A: Check the following:
- All three environment variables configured correctly
- Suffix name follows naming rules
- No conflicts with built-in model names
- Application restarted after configuration changes
Q: Model connection test fails?
A: Verify:
- BASE_URL is accessible
- API_KEY is valid
- MODEL name exists in the service
- Network connectivity is normal
Q: How to check if configuration is loaded correctly?
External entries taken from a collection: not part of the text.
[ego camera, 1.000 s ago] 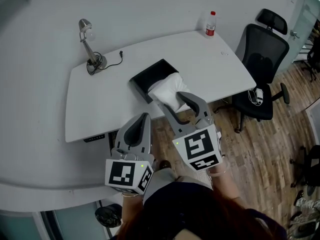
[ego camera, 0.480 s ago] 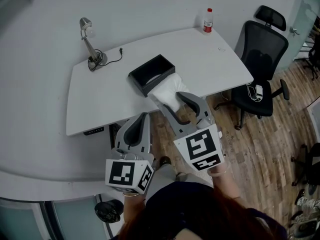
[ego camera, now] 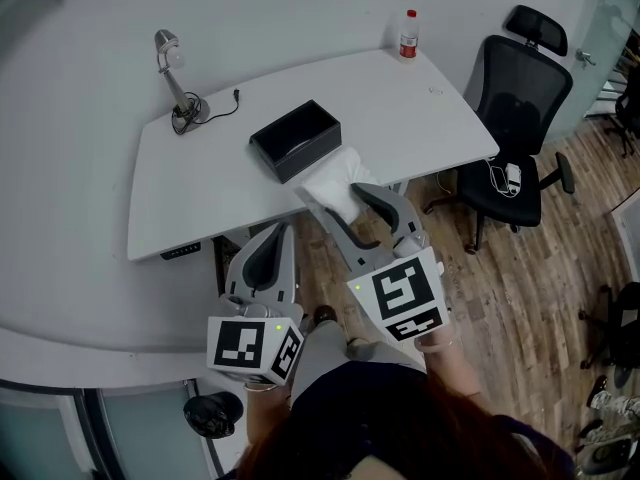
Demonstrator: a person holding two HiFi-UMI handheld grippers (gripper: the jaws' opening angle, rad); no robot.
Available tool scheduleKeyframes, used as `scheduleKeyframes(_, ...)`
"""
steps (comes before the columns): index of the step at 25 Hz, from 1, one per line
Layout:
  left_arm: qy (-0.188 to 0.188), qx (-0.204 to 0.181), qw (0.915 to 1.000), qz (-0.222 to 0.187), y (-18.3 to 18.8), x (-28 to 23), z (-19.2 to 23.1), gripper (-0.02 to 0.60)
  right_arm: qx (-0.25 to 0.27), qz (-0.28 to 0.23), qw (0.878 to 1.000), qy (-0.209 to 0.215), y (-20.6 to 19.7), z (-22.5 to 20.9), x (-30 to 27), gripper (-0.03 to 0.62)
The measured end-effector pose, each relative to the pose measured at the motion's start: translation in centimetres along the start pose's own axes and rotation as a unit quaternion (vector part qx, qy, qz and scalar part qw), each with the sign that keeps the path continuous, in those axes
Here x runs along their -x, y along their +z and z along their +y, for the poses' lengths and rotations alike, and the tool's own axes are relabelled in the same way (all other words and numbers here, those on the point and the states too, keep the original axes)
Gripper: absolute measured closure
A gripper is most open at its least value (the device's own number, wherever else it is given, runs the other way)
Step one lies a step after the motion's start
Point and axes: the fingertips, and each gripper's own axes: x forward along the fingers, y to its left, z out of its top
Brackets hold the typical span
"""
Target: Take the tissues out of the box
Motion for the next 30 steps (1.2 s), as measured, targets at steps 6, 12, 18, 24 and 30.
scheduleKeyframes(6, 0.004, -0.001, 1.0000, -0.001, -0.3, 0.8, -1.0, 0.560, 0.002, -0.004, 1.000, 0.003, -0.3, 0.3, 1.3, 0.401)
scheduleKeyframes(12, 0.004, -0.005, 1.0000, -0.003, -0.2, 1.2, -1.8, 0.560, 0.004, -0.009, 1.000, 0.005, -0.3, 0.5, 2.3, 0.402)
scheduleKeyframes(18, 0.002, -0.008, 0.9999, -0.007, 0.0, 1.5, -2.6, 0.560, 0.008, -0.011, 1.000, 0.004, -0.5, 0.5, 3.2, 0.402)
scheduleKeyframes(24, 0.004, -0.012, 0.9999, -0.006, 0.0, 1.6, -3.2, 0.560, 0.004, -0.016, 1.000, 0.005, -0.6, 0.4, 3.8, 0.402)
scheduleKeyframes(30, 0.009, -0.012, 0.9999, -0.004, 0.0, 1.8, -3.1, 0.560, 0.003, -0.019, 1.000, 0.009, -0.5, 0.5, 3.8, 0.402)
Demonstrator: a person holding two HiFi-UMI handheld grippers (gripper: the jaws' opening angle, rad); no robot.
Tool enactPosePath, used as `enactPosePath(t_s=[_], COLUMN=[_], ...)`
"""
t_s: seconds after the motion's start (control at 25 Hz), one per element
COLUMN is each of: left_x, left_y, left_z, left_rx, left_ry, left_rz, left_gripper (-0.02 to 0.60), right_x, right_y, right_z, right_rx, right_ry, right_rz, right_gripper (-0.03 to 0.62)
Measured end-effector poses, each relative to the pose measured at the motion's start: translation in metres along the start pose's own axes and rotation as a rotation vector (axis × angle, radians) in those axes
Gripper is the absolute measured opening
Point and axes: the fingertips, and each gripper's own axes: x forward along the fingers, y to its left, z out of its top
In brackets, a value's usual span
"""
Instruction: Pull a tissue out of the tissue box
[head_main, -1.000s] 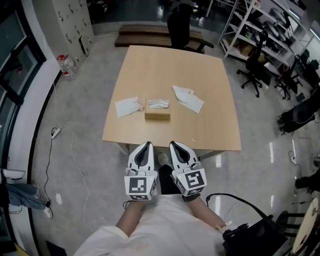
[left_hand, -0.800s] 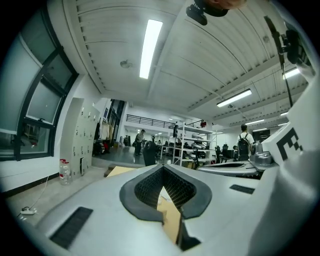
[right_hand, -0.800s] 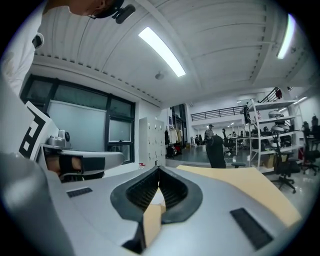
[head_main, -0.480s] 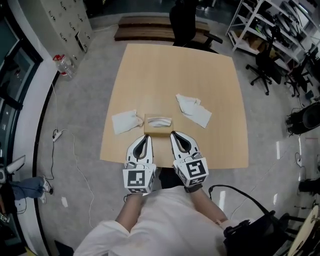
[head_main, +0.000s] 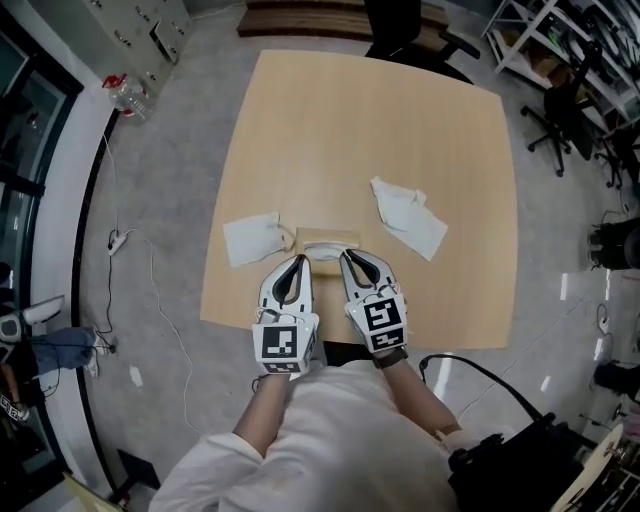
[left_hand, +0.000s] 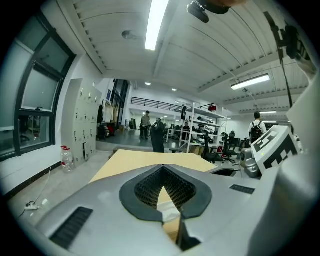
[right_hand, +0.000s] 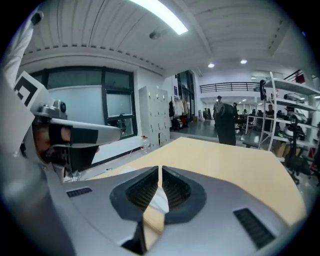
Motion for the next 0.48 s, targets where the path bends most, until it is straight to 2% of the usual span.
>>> enactPosePath(t_s=[0.08, 0.16, 0.28, 0.48], left_x=[0.01, 0.018, 0.03, 0.038], left_y=[0.007, 0.012, 0.015, 0.016], left_z=[-0.009, -0.018, -0.031, -0.047], left_rx=[-0.009, -0.021, -0.028, -0.035], left_ry=[0.024, 0.047, 0.08, 0.117], left_rz=[0.013, 0.024, 0.022, 0.019], left_gripper=[0.002, 0.002, 0.002, 0.002], right_x=[0.014, 0.027, 0.044, 0.061], right_y=[-0.002, -0.004, -0.009, -0.018], right_z=[-0.013, -0.029, -0.054, -0.079], right_rx=[-0.023, -0.042, -0.074, -0.14], right_ry=[0.051, 0.107, 0.181, 0.26], right_rz=[0.004, 0.012, 0.014, -0.021], right_gripper=[0.017, 0.082, 0.134, 0.159])
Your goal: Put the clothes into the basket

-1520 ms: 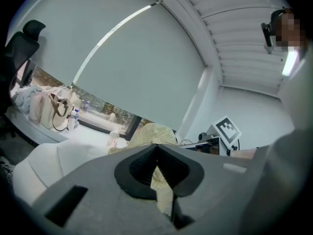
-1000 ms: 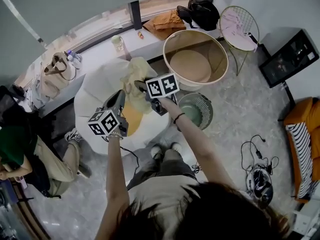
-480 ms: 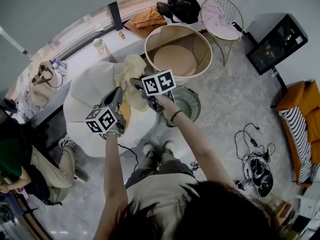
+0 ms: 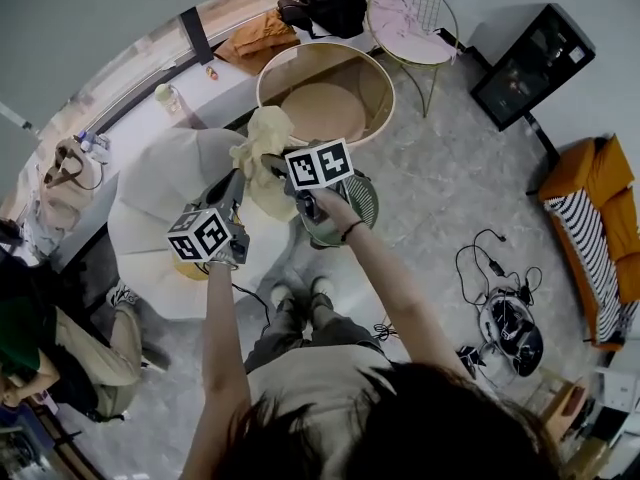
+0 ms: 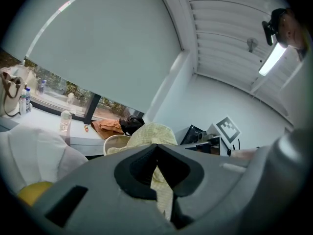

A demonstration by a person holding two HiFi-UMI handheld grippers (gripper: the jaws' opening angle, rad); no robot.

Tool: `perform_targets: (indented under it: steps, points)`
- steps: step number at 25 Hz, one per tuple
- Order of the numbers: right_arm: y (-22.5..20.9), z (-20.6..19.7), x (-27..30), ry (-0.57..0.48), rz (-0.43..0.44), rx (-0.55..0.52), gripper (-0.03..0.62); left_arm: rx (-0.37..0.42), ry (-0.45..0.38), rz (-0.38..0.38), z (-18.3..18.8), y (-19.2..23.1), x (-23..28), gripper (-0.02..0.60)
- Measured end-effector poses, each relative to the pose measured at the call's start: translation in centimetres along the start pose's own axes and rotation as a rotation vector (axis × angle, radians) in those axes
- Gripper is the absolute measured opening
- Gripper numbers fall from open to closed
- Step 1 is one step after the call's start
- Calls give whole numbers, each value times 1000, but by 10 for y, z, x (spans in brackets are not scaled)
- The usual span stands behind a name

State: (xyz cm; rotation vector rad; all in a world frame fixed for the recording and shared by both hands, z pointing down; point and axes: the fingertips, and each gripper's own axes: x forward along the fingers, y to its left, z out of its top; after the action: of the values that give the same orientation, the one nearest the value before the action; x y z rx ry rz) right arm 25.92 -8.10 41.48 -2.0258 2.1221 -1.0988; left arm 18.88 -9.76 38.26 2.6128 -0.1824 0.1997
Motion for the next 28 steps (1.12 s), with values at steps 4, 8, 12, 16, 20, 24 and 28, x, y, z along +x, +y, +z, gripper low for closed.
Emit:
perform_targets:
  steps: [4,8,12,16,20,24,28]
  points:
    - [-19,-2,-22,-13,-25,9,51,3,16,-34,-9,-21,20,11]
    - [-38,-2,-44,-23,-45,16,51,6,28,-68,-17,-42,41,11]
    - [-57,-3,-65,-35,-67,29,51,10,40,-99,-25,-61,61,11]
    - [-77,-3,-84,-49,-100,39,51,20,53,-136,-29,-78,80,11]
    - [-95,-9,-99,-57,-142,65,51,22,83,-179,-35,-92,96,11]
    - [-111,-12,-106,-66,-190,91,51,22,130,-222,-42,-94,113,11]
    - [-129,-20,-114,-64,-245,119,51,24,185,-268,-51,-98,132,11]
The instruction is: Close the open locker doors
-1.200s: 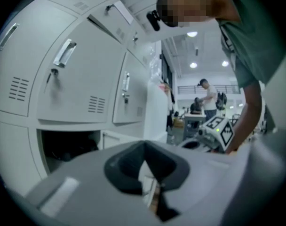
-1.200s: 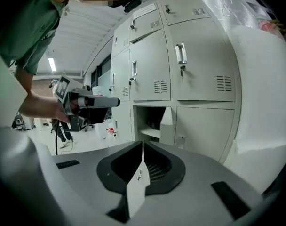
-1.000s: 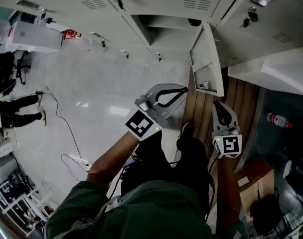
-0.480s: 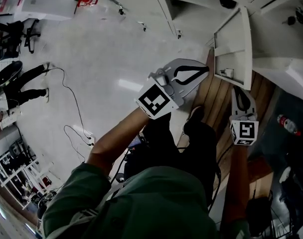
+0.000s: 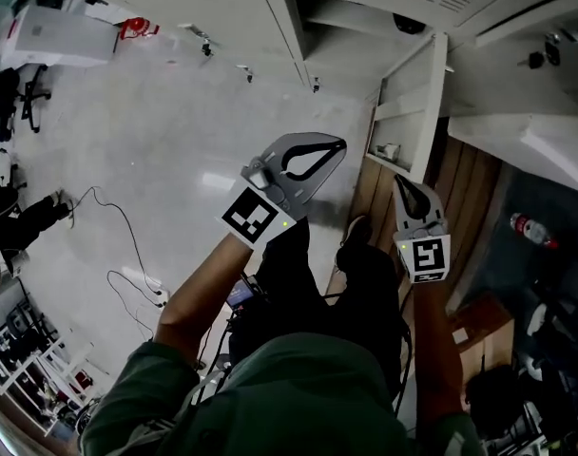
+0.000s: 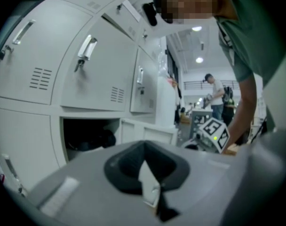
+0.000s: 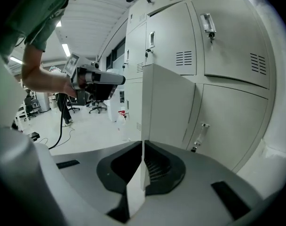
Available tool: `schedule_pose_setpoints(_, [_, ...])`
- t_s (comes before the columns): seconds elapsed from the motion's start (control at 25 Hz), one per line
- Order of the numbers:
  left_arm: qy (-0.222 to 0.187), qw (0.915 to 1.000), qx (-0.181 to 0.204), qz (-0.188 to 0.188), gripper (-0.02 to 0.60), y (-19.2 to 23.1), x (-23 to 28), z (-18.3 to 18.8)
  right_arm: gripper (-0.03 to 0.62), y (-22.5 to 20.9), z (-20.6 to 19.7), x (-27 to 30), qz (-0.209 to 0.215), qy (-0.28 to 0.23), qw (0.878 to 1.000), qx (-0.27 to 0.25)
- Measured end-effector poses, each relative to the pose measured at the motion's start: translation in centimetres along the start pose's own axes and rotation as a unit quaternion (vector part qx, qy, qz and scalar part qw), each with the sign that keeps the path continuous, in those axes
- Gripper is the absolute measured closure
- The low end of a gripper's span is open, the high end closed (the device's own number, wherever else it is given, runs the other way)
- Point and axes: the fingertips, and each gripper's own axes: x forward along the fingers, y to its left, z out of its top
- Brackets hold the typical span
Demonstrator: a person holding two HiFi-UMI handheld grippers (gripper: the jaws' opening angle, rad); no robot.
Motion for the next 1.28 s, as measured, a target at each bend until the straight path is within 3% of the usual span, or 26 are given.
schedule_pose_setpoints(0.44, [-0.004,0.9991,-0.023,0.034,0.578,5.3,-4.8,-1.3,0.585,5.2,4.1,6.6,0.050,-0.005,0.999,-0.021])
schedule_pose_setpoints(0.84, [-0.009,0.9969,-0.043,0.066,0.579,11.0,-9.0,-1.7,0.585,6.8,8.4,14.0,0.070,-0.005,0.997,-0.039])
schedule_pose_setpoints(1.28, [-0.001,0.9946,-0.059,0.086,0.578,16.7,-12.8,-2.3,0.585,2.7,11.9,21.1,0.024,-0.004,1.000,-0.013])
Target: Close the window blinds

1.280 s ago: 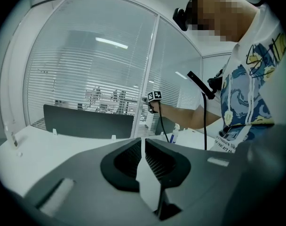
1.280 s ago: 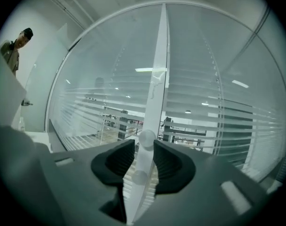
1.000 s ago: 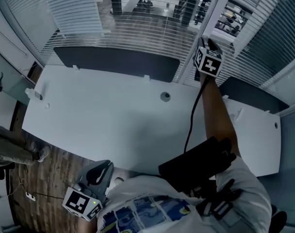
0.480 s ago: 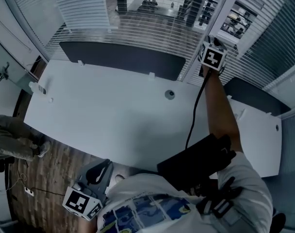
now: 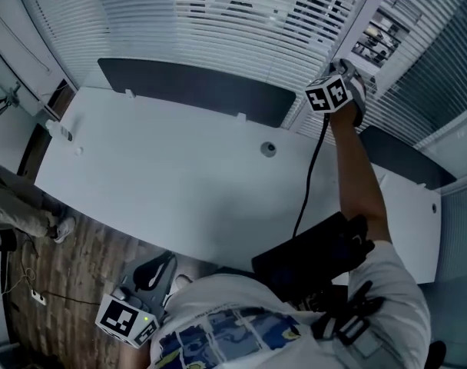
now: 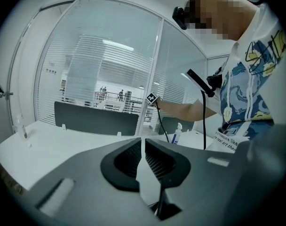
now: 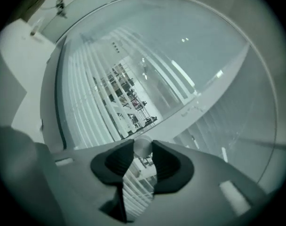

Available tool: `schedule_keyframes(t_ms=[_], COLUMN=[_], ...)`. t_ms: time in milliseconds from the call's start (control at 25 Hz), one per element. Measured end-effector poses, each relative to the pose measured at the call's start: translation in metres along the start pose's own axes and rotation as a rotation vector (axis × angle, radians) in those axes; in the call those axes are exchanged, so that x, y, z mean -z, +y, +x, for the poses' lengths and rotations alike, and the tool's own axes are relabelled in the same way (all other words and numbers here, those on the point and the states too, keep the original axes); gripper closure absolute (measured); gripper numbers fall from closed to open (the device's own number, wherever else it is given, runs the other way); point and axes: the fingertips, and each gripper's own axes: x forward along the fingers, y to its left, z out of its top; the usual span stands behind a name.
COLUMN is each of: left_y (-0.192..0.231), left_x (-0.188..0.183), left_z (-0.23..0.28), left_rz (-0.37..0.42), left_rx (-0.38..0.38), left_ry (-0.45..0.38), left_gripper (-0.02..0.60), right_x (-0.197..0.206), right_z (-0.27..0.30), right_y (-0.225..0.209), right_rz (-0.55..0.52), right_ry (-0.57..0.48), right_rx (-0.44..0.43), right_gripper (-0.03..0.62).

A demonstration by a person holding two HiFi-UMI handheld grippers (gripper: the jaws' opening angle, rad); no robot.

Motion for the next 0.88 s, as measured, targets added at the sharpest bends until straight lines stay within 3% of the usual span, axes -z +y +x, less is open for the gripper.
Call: schedule_keyframes(t_ms=[80, 200, 320, 560, 880], left_y=[0.000, -0.003, -0.006, -0.009, -0.011], left_x=[0.002, 0.001, 0.000, -0.002, 0.000], left_z=[0.001, 0.002, 0.004, 0.006, 0.007], left_rz=[-0.005, 0.001, 0.008, 0.014, 0.015], left_rx=[0.008, 0.019, 0.022, 0.033, 0.040], left_ry=[0.003, -0.004, -0.005, 0.002, 0.003], left_gripper=[0.552, 0.552, 0.552, 0.552, 0.552], right_x=[0.001, -0.001, -0.002, 0.005, 0.013], right_z=[0.000, -0.003, -0.010, -0.017, -0.006], right_y=[0.004, 0.001, -0.003, -0.017, -0.012], right_rz=[-0.068, 0.034, 0.237, 0.889, 1.292], right_ry=[0.000, -0.021, -0.058, -0.096, -0.039], right_rx=[-0.001, -0.029, -0.070, -0.216, -0.288], right_gripper=[0.473, 0.471, 0.468, 0.468, 0.468])
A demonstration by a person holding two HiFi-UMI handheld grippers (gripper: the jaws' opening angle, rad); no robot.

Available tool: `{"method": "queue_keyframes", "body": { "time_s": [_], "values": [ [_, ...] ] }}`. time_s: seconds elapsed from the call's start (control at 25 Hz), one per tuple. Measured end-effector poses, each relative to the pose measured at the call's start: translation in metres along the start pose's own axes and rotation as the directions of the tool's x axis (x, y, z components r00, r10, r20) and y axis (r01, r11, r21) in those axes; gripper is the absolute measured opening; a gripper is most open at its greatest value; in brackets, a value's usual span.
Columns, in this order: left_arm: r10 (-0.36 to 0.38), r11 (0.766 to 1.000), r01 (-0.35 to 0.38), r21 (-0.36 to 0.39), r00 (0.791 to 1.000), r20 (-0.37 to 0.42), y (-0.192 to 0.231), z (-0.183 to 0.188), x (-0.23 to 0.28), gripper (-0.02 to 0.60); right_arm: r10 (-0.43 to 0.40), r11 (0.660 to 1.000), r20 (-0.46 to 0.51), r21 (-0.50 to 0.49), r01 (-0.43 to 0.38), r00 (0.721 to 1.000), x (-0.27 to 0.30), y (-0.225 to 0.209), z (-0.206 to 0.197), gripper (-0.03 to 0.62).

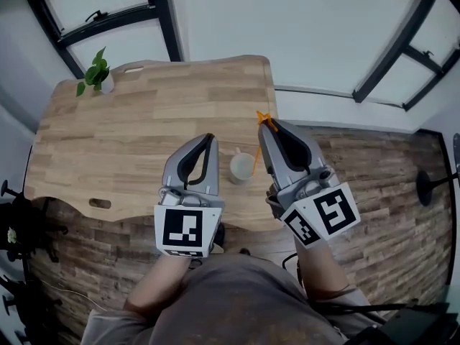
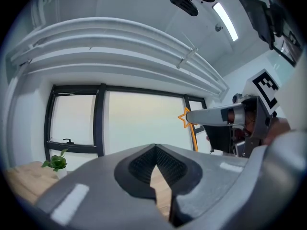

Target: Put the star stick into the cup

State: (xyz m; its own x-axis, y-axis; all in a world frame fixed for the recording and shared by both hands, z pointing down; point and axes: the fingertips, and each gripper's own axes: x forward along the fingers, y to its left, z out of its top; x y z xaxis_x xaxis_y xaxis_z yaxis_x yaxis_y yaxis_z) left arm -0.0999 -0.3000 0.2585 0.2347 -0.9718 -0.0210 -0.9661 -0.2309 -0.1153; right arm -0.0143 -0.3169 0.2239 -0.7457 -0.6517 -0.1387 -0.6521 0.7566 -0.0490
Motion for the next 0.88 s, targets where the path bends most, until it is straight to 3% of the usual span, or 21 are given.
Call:
{"method": "queue_keyframes", "body": {
  "time_s": [0.32, 0.88],
  "values": [
    [-0.040, 0.998, 0.039, -0.051, 0.999, -0.006, 0.025, -0.010, 0.035, 0.000, -0.039, 0.999, -0.043, 0.005, 0.039, 0.998, 0.033, -0.015, -0.020, 0.046],
    [-0.080, 0.984, 0.051, -0.172, 0.983, -0.164, 0.054, -0.103, 0.080, 0.000, -0.110, 0.982, -0.233, 0.123, 0.142, 0.966, 0.051, -0.051, -0.131, 0.046]
  ]
}}
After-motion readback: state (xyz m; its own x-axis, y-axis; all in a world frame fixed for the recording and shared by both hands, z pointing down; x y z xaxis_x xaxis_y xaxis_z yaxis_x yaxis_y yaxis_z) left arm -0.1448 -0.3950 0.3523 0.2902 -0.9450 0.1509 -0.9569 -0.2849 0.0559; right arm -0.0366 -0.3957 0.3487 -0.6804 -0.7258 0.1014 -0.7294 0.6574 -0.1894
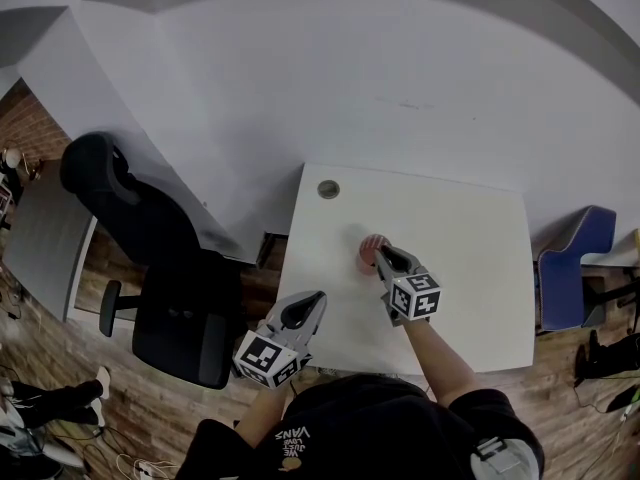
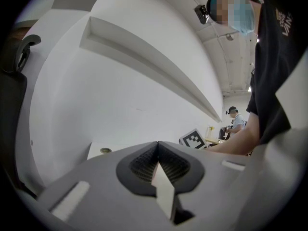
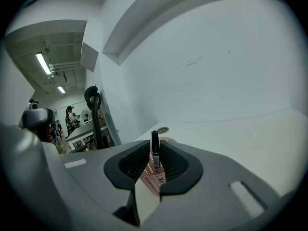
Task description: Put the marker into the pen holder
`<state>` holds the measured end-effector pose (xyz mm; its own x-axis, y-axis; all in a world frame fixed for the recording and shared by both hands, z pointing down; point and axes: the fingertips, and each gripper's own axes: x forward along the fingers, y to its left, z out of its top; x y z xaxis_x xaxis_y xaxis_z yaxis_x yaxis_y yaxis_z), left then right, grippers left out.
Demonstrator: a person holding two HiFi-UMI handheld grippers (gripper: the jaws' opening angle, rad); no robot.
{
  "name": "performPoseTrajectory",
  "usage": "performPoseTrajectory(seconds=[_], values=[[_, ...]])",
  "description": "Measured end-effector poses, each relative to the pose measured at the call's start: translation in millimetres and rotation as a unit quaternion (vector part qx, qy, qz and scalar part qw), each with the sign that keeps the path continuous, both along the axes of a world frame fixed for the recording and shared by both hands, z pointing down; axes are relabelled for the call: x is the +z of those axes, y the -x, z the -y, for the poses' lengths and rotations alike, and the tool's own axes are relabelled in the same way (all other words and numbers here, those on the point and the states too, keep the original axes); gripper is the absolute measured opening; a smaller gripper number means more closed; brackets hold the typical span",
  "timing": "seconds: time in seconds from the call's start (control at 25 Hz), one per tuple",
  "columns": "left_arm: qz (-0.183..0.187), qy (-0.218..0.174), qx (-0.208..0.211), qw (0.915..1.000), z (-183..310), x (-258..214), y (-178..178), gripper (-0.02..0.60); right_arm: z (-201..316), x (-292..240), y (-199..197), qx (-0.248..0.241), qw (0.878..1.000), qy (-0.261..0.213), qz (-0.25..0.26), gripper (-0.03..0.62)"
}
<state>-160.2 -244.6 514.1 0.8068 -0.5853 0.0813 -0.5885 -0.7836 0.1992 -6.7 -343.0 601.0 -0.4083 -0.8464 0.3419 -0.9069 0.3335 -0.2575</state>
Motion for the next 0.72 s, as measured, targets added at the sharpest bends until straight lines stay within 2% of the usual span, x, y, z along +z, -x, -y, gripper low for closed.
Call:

A: Check browser console or application logs for:
[scanCustomModelEnvVars] Found X valid custom models: [model1, model2, ...]
[generateDynamicModels] Generated model: custom_modelname (Display Name)
If you configured PARAMS, inspect the outgoing request payload in browser DevTools to verify the extra fields are present.
Performance Optimization
- Configuration Caching: Configurations are cached at startup, restart required for changes
- Validation Optimization: Single-point validation reduces redundant checks by 66%
- Dynamic Loading: Models are loaded on-demand to improve startup performance
FAQ
Q: How many custom models can be configured?
A: Theoretically unlimited, but recommend reasonable configuration based on actual needs to avoid UI clutter.
Q: How to remove unwanted custom models?
A: Remove corresponding environment variables and restart the application.
Q: Do custom models support all features?
A: Yes, custom models support all features including prompt optimization, comparison testing, etc.
Q: How to configure models for different environments?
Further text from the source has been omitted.